I had enough of the teasing Timon was subjecting Simba and I to, so I retorted, "Actually, we just wanted to give you and Pumbaa some alone time." I smirked at him, knowing that the meerkat wasn't expecting a response like that. Seeing his surprise and confusion, I shot him a wink. "We'll be going then, right?" I asked, as if I hadn't just challenged Timon at his own game.
Turning to leave, I didn't expect him to start up again, but I was wrong, "Oh, rest assured, Tishala, my buddy and I will be fine whilst you two go and have fun together. Enjoy." He cooed, waving the two of us off. Before I could start to respond, Simba pushed me forwards, knowing our verbal battles could drag on if they were allowed to start. I took a last glance over to the meerkat, who kept a slow wave, a triumphant smile on his face. We caught each other's eyes for a moment, and he winked just as he went out of view. Even with Simba pushing me away, I could see Timon's smirk, mocking me. I had to get him back sometime.
Once we were far enough away, Simba go in front of me and frowned, "Why do you and Timon always do that?" He asked, making it clear his frown was of concern, not anger.
"Do what?" I replied.
"Why do you two always argue like that?" He stepped in closer, ready in case I started going teary eyed, which happened more often than I would have liked to admit. However, it was one of the nice things about having Simba around. I would always get a hug if I cried, no matter the reason.
Being asked that question, I mulled the thought over for a moment, "I don't think it's really an argument. It's more just a bunch of silly words thrown at each other." Simba gave me a blank stare, not understanding what I was saying, "Come on, don't pretend like you don't notice when he says stuff like that. You gave me the same look I gave you. I just threw it back in his face. So, what if we spend a lot of time together.

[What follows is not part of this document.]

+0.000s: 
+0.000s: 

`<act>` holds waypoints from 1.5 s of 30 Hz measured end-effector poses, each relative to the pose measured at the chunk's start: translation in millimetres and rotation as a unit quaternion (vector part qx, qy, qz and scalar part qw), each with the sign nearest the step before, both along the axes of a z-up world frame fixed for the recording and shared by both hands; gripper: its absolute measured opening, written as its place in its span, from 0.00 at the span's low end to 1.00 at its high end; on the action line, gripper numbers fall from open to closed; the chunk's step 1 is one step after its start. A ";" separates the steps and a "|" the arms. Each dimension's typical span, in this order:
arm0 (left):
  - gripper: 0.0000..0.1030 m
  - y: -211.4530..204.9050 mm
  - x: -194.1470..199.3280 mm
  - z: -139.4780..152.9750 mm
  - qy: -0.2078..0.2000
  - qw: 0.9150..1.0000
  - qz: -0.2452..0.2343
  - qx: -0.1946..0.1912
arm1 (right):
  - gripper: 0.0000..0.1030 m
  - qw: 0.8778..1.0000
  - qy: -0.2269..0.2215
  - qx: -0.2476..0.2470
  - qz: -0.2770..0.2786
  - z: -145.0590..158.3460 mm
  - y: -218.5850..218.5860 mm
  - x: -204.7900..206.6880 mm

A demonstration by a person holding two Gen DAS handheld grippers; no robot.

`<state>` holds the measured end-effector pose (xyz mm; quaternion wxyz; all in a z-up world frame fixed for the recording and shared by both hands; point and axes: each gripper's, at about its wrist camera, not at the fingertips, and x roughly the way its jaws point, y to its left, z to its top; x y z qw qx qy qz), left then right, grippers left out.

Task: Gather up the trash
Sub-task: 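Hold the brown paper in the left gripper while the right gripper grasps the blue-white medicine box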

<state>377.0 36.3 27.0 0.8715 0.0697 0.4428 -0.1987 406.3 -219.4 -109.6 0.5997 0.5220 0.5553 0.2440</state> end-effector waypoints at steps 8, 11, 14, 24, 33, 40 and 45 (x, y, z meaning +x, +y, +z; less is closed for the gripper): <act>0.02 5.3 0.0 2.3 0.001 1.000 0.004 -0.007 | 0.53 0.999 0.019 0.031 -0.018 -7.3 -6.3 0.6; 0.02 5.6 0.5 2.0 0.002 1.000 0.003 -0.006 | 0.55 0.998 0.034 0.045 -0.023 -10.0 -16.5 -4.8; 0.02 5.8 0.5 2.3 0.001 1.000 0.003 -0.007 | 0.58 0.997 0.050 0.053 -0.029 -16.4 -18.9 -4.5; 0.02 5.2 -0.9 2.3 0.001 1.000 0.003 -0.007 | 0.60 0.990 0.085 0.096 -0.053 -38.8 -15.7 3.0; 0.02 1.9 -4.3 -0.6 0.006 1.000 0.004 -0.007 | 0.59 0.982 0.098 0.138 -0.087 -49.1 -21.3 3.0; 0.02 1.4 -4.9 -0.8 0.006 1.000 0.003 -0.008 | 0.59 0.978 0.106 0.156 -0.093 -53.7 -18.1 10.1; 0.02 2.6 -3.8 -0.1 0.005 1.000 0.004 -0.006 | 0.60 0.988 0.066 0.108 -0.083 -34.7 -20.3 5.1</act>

You're a lion, I'm a lion, it's normal for two lions to hang out, like we do." I explained, giving Simba enough understanding for him to nod and agree. "Timon acts like there is something for him to be making fun of. What is there to be so funny? Two lions being friends and spending time together. Yet, because that's what we are, he thinks there's something else going on. He thinks he's so funny about it as well. It's not like that joke isn't obvious...I just don't know why he thinks he has to make it every time you and I go somewhere together. I think he's jealous that we're such good friends, don't you think?" I rambled on, looking to him once I had finished, seeing that he was just smiling down at me. Now that he had grown some more since I reunited with him, I had to look up a bit. Not much, but a little bit. "Simba, you listening?" I snapped him out of staring at me.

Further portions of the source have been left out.